I always make mine now with lots of chipotle peppers, or my own smoked jalapeños. I always smoke them while I’ve got a brisket going for a little extra flavor. Sometimes some of the brisket goes in, too!

Reply to  Tom Abbott
February 17, 2026 1:27 pm

2026 not 2024.

February 17, 2026 1:47 pm

This graphic is informative, showing ERCOT data for the last week of Jan 2026.
As usual, when the storm began, solar and wind both collapsed, with only natural gas increasing output to cover the grid needs. Nuclear of course doesn’t care. It show puts out baseload.
Solar and wind are at best fair weather friends and makes the grid difficult to manage and raise costs.

Untitled1
Reply to  joel
February 17, 2026 2:06 pm

PARASITIC.. Wind and solar suck the life out of dispatchable supplies.

When wind and solar die, it leaves the grid teetering on the edge.
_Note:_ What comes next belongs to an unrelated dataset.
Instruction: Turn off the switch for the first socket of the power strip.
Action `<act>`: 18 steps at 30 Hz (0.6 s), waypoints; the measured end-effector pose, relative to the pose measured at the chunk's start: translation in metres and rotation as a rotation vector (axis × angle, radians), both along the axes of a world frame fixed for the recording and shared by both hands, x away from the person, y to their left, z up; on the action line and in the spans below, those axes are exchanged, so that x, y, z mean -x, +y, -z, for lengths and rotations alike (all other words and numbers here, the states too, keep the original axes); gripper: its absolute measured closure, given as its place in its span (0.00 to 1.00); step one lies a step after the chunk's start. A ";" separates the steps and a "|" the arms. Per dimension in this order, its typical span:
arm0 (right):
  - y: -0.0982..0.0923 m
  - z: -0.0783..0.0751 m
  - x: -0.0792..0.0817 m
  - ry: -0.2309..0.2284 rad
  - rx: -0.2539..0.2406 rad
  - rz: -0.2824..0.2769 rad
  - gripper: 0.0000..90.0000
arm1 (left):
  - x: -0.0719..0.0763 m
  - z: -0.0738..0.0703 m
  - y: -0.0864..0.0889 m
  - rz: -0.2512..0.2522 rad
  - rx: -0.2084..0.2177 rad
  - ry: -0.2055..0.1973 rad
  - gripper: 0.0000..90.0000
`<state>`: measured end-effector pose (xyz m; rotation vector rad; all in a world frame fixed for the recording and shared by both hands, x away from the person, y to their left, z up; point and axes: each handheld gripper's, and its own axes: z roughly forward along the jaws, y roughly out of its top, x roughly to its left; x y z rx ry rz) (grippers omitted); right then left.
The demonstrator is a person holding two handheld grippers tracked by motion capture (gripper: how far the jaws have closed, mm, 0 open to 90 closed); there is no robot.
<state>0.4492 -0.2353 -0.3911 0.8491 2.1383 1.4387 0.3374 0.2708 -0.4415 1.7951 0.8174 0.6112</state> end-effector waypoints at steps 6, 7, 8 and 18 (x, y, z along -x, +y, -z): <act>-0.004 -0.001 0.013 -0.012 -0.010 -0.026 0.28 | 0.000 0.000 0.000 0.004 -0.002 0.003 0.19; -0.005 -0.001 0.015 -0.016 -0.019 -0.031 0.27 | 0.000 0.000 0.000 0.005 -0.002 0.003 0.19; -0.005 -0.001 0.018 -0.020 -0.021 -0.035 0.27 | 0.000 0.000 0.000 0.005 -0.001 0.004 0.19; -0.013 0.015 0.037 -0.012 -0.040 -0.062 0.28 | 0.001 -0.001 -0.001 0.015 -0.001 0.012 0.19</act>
If the host dispatchables die.. you are left with NOTHING.

abolition man
Reply to  joel
February 17, 2026 5:08 pm

“Solar and wind are at best fair weather friends…”
But what about all the money they put in the pockets of the Green millionaires and billionaires like Tom Steyer, Michael Bloomberg, and Bill Gates! And don’t forget about giving the ChiComs lots of leverage to continue using slave labor, and exploiting people around the world with their BRI!

Edward Katz
February 17, 2026 2:08 pm

This is another reminder that renewables, particularly wind and solar, are fair weather fuels; i.e. when conditions are moderate and no pressure is put on the grid, they can be somewhat reliable. Yet as soon as those conditions deteriorate, it’s a virtual guarantee that fossil fuels of one type or another will be called upon to come to the rescue.